The Israeli Finance Minister attacked Moody's economists (Anatolia Agency)

Yedioth Ahronoth newspaper said that senior officials of the Ministry of Finance in Israel are seeking - in the wake of Moody's downgrading of the occupying country's credit rating - to avoid a similar action from the other two major credit rating agencies, Standard & Poor's and Fitch

.

According to the newspaper, the Israeli Accountant General, Yali Rotenberg, has scheduled meetings with senior officials of the two agencies in London this week to address their concerns.

Moody's credit rating agency lowered Israel's rating to "A2" with a negative outlook, in what media reports considered to be the first downgrade in Israel's history.

Moody's indicated a few days ago that the reason for lowering Israel's credit rating was the war on Gaza and its repercussions. The agency also expected the debt burden in Israel to rise above expectations before the war on Gaza.

The agency added that the risks of escalation of the conflict with Hezbollah still exist, which increases the possibility of a significant negative impact on the Israeli economy.

Israeli measures

According to Yedioth Ahronoth newspaper, during these meetings, Rotenberg and Israeli treasury officials will confirm that Moody’s decision was premature, and they will also highlight the proactive measures taken by the government to prevent the deficit from widening.

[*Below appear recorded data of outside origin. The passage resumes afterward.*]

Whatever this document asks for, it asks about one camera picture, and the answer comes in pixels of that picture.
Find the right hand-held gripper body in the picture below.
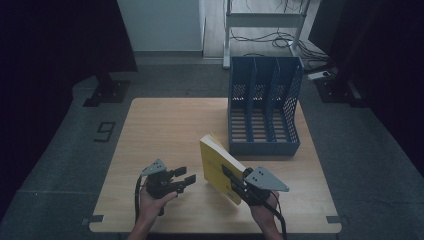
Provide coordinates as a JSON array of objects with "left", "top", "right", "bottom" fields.
[{"left": 233, "top": 165, "right": 290, "bottom": 208}]

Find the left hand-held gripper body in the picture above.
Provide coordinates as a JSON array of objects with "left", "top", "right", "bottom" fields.
[{"left": 141, "top": 158, "right": 186, "bottom": 200}]

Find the yellow book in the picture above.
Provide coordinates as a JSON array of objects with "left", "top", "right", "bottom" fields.
[{"left": 199, "top": 133, "right": 248, "bottom": 206}]

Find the blue file rack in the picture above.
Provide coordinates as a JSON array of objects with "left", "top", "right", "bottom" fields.
[{"left": 227, "top": 55, "right": 305, "bottom": 157}]

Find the person's left hand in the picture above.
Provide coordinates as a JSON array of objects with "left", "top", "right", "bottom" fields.
[{"left": 137, "top": 185, "right": 179, "bottom": 218}]

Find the person's right hand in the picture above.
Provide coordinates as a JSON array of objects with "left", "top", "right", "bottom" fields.
[{"left": 249, "top": 191, "right": 281, "bottom": 222}]

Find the grey tape piece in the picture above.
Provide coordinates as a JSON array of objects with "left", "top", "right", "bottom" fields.
[
  {"left": 326, "top": 215, "right": 348, "bottom": 225},
  {"left": 81, "top": 214, "right": 105, "bottom": 225}
]

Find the black stand base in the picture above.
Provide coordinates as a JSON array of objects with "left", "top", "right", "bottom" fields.
[
  {"left": 314, "top": 75, "right": 363, "bottom": 108},
  {"left": 82, "top": 71, "right": 131, "bottom": 108}
]

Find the white power strip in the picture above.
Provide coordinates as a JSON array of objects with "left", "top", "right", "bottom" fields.
[{"left": 307, "top": 70, "right": 332, "bottom": 82}]

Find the dark curtain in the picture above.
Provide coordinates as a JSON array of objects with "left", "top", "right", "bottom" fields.
[
  {"left": 0, "top": 0, "right": 139, "bottom": 221},
  {"left": 308, "top": 0, "right": 424, "bottom": 178}
]

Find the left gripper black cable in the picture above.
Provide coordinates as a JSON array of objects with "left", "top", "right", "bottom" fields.
[{"left": 133, "top": 174, "right": 145, "bottom": 224}]

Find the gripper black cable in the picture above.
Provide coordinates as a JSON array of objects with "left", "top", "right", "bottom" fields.
[
  {"left": 262, "top": 190, "right": 288, "bottom": 240},
  {"left": 133, "top": 174, "right": 145, "bottom": 224}
]

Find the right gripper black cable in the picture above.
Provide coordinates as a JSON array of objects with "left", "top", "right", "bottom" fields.
[{"left": 262, "top": 190, "right": 288, "bottom": 240}]

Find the metal shelf with cables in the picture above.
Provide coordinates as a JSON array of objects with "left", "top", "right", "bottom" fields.
[{"left": 229, "top": 0, "right": 331, "bottom": 63}]

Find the white metal stand frame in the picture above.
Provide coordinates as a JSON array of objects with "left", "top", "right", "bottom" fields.
[{"left": 222, "top": 0, "right": 313, "bottom": 70}]

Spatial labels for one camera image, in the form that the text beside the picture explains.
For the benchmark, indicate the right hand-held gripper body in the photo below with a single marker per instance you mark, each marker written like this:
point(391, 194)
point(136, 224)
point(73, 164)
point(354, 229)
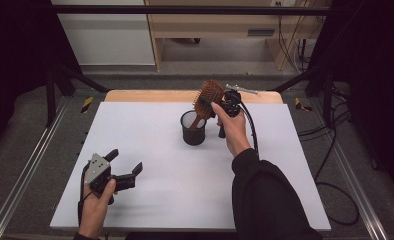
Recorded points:
point(232, 100)

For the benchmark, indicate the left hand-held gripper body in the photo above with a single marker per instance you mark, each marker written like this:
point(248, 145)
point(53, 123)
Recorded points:
point(96, 170)

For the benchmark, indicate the wooden paddle hairbrush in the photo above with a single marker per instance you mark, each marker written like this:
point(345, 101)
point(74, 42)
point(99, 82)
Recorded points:
point(209, 93)

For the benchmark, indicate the black mesh cup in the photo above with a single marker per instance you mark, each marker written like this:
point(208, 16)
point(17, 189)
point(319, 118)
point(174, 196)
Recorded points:
point(193, 136)

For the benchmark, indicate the person's right hand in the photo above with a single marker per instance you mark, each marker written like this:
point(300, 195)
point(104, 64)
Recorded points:
point(236, 133)

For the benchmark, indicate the person's left hand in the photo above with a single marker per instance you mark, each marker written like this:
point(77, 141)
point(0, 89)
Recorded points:
point(95, 213)

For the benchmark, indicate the white board sheet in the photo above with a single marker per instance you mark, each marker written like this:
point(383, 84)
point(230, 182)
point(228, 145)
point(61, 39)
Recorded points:
point(171, 186)

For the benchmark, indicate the wooden table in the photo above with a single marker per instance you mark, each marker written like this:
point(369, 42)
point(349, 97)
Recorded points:
point(151, 96)

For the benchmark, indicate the light wooden desk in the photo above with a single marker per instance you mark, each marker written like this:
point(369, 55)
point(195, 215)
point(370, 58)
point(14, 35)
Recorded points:
point(215, 23)

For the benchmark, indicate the black metal stand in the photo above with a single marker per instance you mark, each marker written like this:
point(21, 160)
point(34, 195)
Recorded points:
point(327, 96)
point(50, 96)

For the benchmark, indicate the white cabinet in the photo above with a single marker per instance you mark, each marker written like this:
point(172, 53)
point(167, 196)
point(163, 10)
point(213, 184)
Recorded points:
point(111, 40)

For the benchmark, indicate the black curtain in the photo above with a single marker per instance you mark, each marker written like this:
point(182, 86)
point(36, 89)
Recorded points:
point(375, 83)
point(15, 60)

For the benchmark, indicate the aluminium rail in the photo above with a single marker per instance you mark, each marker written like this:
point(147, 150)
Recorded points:
point(25, 170)
point(355, 180)

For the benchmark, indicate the black horizontal frame bar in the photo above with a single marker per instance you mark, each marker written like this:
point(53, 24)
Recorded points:
point(185, 10)

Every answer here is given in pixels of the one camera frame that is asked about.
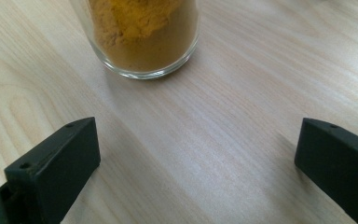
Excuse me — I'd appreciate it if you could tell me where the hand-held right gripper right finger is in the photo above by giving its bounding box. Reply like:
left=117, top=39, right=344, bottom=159
left=294, top=118, right=358, bottom=224

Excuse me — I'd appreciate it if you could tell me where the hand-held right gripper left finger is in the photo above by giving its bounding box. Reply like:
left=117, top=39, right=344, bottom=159
left=0, top=117, right=102, bottom=224

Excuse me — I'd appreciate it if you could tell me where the glass jar of yellow powder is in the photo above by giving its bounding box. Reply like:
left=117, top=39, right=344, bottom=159
left=69, top=0, right=200, bottom=80

The measures - which Israeli officials are scheduled to review before officials of the two agencies - include planned tax increases, such as the value-added tax and the health tax, which are scheduled to be implemented in January next year.

Rotenberg also plans to hold meetings with various investors in Europe, with the aim of convincing them to invest in Israeli bonds while reassuring them that there is no risk of default, according to the newspaper.

According to economic analysts, the Accountant General will need to explain to the rating agencies and investors the confrontational language used by Finance Minister Bezalel Smotrich towards economists at Moody’s after he attacked them following the credit rating downgrade, according to the newspaper.

During an interview with Yedioth Ahronoth newspaper, Israeli Finance Minister Bezalel Smotrich supported Moody's assessment of Israel's economy, as he considered it "praising it and highlighting its flexibility and rapid recovery during the past three months," as he said.

According to a previous report by Yedioth Ahronoth newspaper, it is expected that lowering Israel's credit rating will lead to an increase in the interest rate on loans that the state is forced to obtain due to the ongoing war on the southern front and instability on the northern front.

Moody's decision will also lead to an increase in interest rates for Israeli companies and families, a possible decline in stock prices on the Tel Aviv Stock Exchange and a weakening of the shekel against foreign currencies in the near future, according to the same source.